Start of Block

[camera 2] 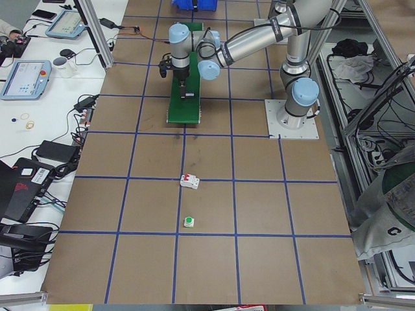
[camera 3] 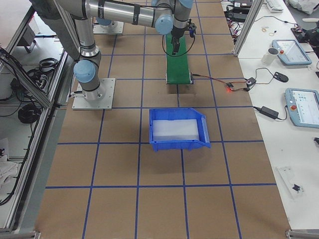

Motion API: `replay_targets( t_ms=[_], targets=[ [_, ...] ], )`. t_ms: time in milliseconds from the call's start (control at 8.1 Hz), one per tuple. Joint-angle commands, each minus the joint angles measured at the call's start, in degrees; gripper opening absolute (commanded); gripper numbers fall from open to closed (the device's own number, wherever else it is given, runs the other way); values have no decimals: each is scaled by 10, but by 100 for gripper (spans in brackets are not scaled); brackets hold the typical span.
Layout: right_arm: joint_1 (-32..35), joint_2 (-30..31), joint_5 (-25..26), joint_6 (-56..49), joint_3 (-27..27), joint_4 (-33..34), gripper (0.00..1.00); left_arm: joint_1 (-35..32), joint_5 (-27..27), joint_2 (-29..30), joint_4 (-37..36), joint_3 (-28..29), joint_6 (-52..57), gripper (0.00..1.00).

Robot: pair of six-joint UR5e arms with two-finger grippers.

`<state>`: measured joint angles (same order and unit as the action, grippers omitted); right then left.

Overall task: Move capacitor from left to right
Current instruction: 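Lower the capacitor onto the belt and open the left gripper, then raise the left gripper away while the right gripper waits at the belt end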

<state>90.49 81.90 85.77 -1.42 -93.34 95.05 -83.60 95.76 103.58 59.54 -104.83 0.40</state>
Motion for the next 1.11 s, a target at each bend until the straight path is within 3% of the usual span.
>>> replay_targets(
  t_ms=[0,494,617,864,988],
  targets=[
    [0,0,-3,-6,1,1,100,0,2,-25,7,67,-3,100],
    [-10,-7,-10,-38,-3,0,99,6,1,-34,15,99,12,100],
    [-24,-10,-13,-45,-22,9,94,6,1,-41,15,99,15,100],
    [-57,-14,-13,-85,-70,77,98,6,5,-48,15,100,20,100],
    [-63,-14,-27,-86,-78,77,98,6,43,-49,15,99,20,100]
  ],
)
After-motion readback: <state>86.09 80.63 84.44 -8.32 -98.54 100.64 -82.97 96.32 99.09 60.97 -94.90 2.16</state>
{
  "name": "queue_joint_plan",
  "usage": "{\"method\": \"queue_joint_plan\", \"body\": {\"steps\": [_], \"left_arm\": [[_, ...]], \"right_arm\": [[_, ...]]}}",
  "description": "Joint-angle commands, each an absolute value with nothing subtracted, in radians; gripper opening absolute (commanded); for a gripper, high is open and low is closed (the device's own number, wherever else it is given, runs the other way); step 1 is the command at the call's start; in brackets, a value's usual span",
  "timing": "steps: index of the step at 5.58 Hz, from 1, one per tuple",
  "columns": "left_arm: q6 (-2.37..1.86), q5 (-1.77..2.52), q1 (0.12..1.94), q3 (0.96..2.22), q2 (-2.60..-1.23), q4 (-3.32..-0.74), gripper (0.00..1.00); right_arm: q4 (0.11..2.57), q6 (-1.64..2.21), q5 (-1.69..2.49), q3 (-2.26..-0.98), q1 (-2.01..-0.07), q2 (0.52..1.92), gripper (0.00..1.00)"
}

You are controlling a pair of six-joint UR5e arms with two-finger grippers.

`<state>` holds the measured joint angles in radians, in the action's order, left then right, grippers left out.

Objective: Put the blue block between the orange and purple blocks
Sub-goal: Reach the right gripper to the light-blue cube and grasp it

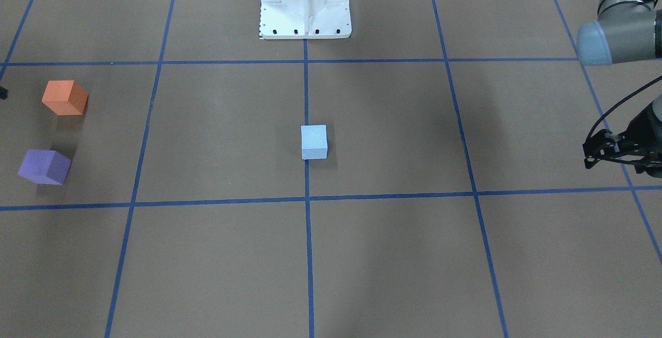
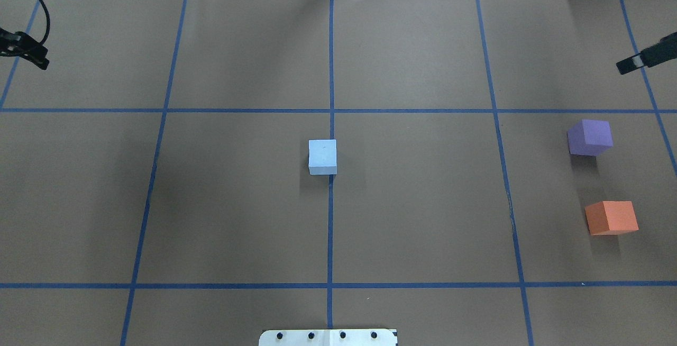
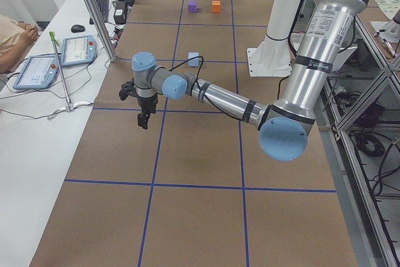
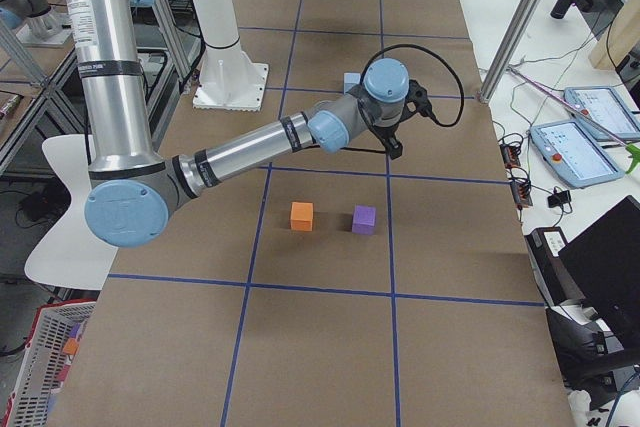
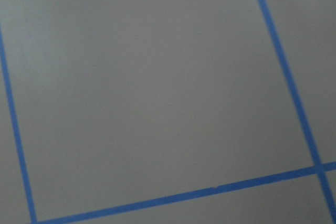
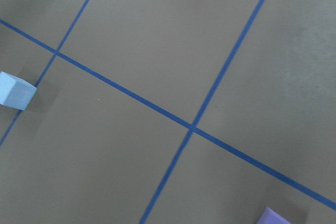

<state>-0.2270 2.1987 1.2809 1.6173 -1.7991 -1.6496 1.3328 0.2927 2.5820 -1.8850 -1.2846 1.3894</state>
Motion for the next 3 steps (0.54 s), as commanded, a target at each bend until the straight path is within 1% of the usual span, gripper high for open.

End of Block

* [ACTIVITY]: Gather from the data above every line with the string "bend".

* [ANSWER FOR THE TASK]:
Motion for the next 1.11 s, a target at each bend until the straight path is within 3% of the usual span.
Motion for the next 3 steps (0.54 s), as commanded, a target at each bend until the straight path is within 1% of the usual span, gripper high for open.

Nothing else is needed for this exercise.